The next several days continued to be a blur for me, as I was mistakenly sent home by the ER doctor to “deliver” my dead baby in a day or so once my body was ready. But that didn’t happen, instead I dealt with increasing pain for two days before finally returning to the ER, where they then rushed me in for an emergency D&C to get the baby out before an infection could begin. I should never have been sent home to deliver the baby myself, especially considering how far along I was. Just another knife in the heart. I went in for the surgery, and my little baby was taken from me. I never even got to know the gender of this life that I lost. They were just gone. That was late November 2009, and the scars from that whole experience are still on my heart.
The next year and half was one of tremendous pain, struggle, healing, and growth, as we battled infertility and all of the agony that entails. I began a journey of self-healing that included a lot of self-care, meditation, healthier living, acupuncture, herbal remedies, and an overall emotional detox where I removed as much negativity from my life as I could. I focused on moving forward and living a positive lifestyle.
In returning to the fertility clinic the following summer, to determine when and how they would remove the large fibroids, the tests revealed that the largest fibroid had shrunk to near inexistence – from 7.5cm to almost nothing in a matter of months. The smaller fibroids had disappeared almost completely. The doctor who tested me was completely stumped, she said she had never seen anything like this before. We were “good to go,” and there were seemingly no reasons for us not to get pregnant. But despite this good news, after a year of trying to conceive, I was starting to lose hope.
We were finally blessed with our rainbow pregnancy in January 2011, mere days before we were to begin our first round of IUI treatments. We still joke that it was the fact that my husband was told he would have to get bloodwork done (he hates needles) that “scared” the sperm into swimming! I was absolutely terrified throughout the majority of this pregnancy, terrified of feeling that crushing loss again. However, this time we made it to the end, and I gave birth to our beautiful son in September 2011. Our miracle rainbow baby.
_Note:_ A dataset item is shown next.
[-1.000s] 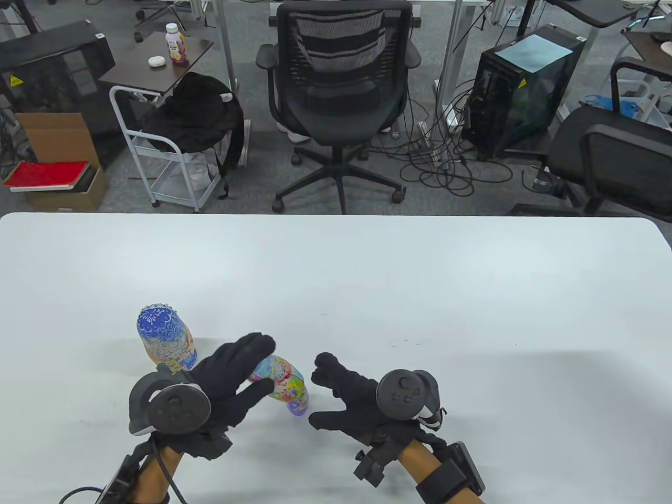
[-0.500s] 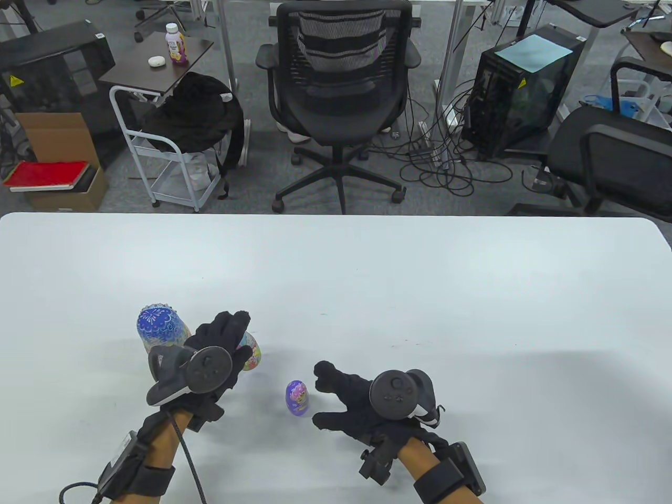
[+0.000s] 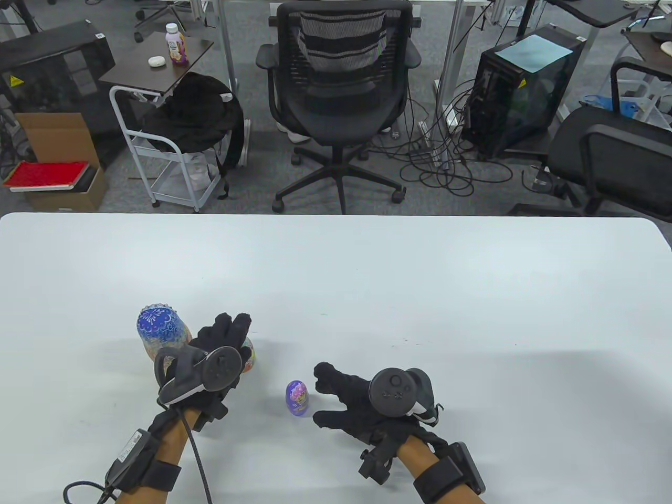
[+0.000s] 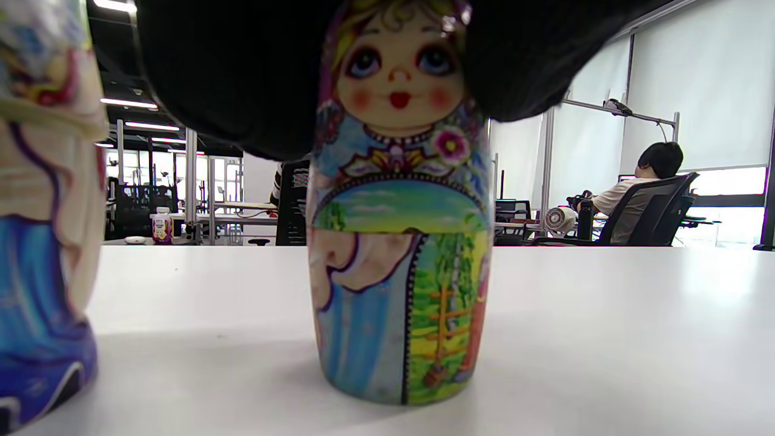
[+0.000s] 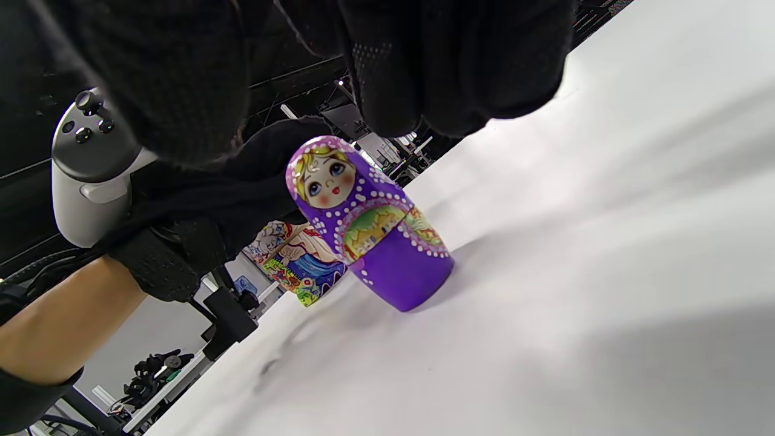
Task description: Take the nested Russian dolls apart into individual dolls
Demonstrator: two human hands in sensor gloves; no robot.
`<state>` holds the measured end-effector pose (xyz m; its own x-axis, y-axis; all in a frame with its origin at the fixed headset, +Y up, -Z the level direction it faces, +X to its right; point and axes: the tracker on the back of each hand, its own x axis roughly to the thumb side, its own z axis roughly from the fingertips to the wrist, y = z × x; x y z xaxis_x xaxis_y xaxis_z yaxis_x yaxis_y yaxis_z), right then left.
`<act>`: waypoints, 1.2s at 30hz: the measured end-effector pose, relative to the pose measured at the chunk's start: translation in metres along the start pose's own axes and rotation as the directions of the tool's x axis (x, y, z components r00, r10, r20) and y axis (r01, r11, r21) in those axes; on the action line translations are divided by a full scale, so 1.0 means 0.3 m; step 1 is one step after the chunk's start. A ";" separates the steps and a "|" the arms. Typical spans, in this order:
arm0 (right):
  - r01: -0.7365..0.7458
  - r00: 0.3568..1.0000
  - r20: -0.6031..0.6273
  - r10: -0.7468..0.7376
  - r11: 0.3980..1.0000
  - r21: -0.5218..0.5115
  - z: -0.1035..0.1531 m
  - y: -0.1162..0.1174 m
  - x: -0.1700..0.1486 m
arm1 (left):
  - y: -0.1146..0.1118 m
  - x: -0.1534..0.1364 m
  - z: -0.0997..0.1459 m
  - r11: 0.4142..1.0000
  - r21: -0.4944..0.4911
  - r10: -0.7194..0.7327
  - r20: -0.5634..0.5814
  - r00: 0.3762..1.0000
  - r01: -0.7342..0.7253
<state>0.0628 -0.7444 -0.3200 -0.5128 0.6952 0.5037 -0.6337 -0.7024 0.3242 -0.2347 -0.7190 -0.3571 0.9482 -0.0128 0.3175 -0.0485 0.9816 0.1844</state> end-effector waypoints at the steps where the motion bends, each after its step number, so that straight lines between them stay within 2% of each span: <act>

Today, we have two amazing children, one son and one daughter. They are healthy, happy, and full of life and energy. I love them with all of my heart and soul, and I am so grateful to have been blessed with them both. But I will always remember my first. I’ve never forgotten my first, and it still pains me to think about who they might have been, what their life would have been like, and the fact that I will never, ever meet them. I have a Christmas ornament on my tree that says “Peanut” on it – that’s what we referred to the little one as. I remember them every Christmas, as it was during that time of year when it happened.
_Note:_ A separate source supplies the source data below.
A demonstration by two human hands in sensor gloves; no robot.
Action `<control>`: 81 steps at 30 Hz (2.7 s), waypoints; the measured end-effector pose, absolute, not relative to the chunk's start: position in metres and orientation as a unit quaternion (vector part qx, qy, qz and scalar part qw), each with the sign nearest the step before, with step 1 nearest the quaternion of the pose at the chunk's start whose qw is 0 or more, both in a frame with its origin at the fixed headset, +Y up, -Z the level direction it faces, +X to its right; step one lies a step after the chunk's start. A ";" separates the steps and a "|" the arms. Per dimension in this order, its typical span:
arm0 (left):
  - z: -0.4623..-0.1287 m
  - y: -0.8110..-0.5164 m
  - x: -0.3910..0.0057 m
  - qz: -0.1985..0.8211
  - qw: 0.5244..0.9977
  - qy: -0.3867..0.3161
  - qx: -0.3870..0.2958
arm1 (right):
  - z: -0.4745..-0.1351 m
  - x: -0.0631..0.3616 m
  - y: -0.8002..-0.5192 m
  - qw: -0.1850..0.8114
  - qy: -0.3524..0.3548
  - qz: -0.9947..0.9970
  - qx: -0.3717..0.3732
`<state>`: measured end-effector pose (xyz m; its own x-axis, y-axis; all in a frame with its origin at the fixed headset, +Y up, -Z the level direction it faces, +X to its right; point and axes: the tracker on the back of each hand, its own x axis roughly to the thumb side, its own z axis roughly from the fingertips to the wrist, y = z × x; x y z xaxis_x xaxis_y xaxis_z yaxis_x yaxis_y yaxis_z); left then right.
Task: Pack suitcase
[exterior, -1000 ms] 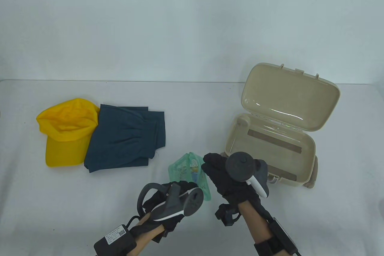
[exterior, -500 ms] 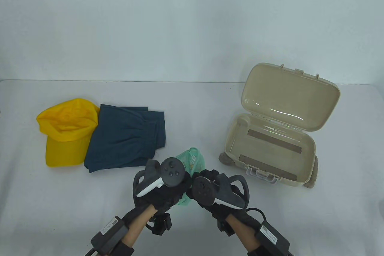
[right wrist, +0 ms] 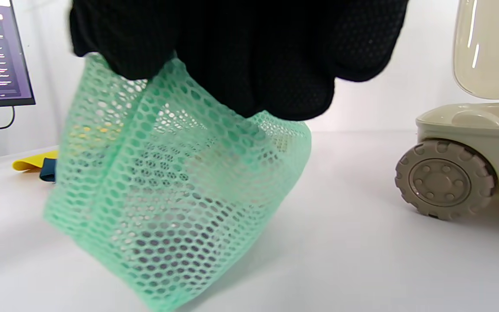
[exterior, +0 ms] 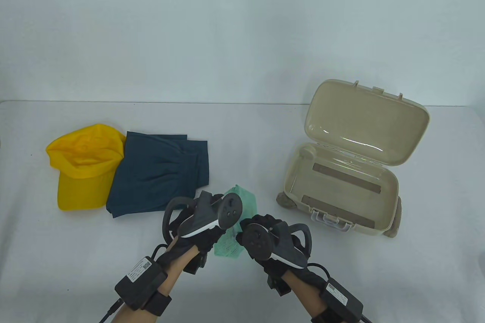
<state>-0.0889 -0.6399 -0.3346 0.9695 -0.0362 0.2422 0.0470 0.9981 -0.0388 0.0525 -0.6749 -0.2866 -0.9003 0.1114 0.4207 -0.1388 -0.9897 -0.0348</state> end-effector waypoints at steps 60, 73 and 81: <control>-0.269 -0.653 -0.186 0.085 0.986 -0.122 0.071 | -0.365 0.072 -0.677 -0.036 0.160 0.986 0.034; -0.269 -0.654 -0.190 0.085 0.988 -0.117 0.060 | -0.370 0.025 -0.708 -0.124 0.176 0.976 0.027; -0.270 -0.654 -0.193 0.083 0.989 -0.109 0.055 | -0.371 0.024 -0.683 -0.073 0.185 0.979 0.041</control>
<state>-0.1928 -0.6543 -0.2703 0.9624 0.1516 0.2252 -0.1755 0.9803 0.0901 0.0238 -0.6826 -0.3714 -0.9860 -0.1276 0.1072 0.1579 -0.9212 0.3555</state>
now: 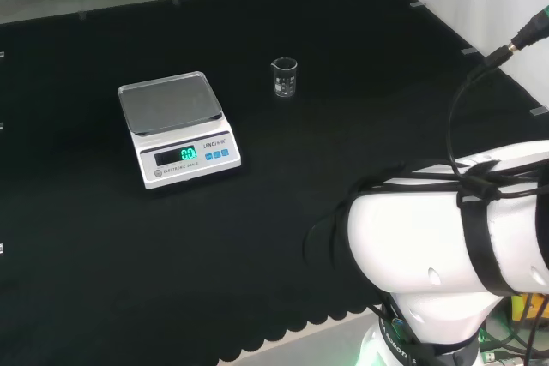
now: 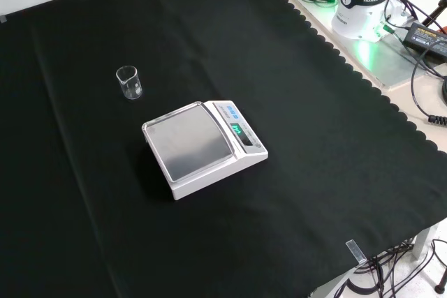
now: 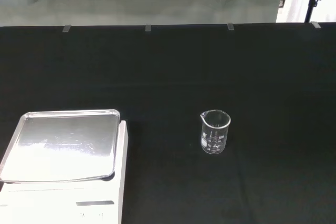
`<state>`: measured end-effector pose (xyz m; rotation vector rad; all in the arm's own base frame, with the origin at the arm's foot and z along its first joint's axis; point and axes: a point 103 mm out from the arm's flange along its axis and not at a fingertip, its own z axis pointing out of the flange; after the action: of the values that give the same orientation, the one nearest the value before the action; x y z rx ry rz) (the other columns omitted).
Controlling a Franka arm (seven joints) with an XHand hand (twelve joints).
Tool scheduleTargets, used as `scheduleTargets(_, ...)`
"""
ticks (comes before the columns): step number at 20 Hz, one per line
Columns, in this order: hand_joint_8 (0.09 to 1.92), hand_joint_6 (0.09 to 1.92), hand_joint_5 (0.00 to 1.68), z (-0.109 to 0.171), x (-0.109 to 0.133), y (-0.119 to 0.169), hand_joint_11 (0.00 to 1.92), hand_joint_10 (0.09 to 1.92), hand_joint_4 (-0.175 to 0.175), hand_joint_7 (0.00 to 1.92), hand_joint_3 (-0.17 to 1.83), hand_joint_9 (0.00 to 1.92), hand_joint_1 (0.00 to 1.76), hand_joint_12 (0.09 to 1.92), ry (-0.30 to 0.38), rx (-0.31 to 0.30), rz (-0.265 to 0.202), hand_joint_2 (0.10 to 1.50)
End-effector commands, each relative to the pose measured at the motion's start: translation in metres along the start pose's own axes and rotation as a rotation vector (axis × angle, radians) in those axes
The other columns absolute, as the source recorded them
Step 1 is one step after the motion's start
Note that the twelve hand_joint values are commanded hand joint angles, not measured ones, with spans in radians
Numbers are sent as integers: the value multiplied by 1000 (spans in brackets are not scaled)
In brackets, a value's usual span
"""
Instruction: Pick up the beaker.
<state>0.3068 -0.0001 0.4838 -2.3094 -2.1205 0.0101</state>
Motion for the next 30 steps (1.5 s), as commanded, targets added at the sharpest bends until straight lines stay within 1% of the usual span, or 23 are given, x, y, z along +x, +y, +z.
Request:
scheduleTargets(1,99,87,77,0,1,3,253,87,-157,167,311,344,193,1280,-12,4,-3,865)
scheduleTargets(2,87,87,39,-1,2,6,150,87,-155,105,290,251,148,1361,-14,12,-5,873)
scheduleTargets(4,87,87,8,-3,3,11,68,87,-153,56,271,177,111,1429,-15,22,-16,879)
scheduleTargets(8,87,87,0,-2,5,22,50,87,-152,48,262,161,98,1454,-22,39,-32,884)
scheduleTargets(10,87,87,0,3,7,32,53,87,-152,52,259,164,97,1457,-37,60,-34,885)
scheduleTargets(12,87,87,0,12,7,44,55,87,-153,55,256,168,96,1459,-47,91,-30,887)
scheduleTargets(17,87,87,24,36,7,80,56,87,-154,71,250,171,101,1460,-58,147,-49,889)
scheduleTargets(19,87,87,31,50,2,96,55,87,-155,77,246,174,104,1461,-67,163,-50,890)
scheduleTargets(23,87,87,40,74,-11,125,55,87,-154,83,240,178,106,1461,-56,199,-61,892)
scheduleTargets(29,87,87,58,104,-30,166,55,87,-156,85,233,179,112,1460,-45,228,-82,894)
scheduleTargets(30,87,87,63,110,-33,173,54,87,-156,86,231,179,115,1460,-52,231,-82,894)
Recently, I commissioned a beautiful painting from Quaint Baby Art of my ultrasound pictures. There are three. One of my son, one of my daughter, and one of the beautiful little life that we never met. Our Peanut. I adore this painting, and I cried when it arrived and I saw my Peanut commemorated. It might not be everyone’s “cup of tea” to have an ultrasound painting done of a baby they lost. But for me, it was my way to celebrate the two wonderful children that I have, and to honor the baby who first made me a Mommy. My heart will never fully heal from that loss, and I will always wonder about that little one. We remember many firsts in our lives, but this is one first that will always hold a special place in my heart. They say time heals all wounds, and I do believe this is true. We heal, but we never, ever forget.
I’ll always love you my little Peanut, and you will always be my “first”.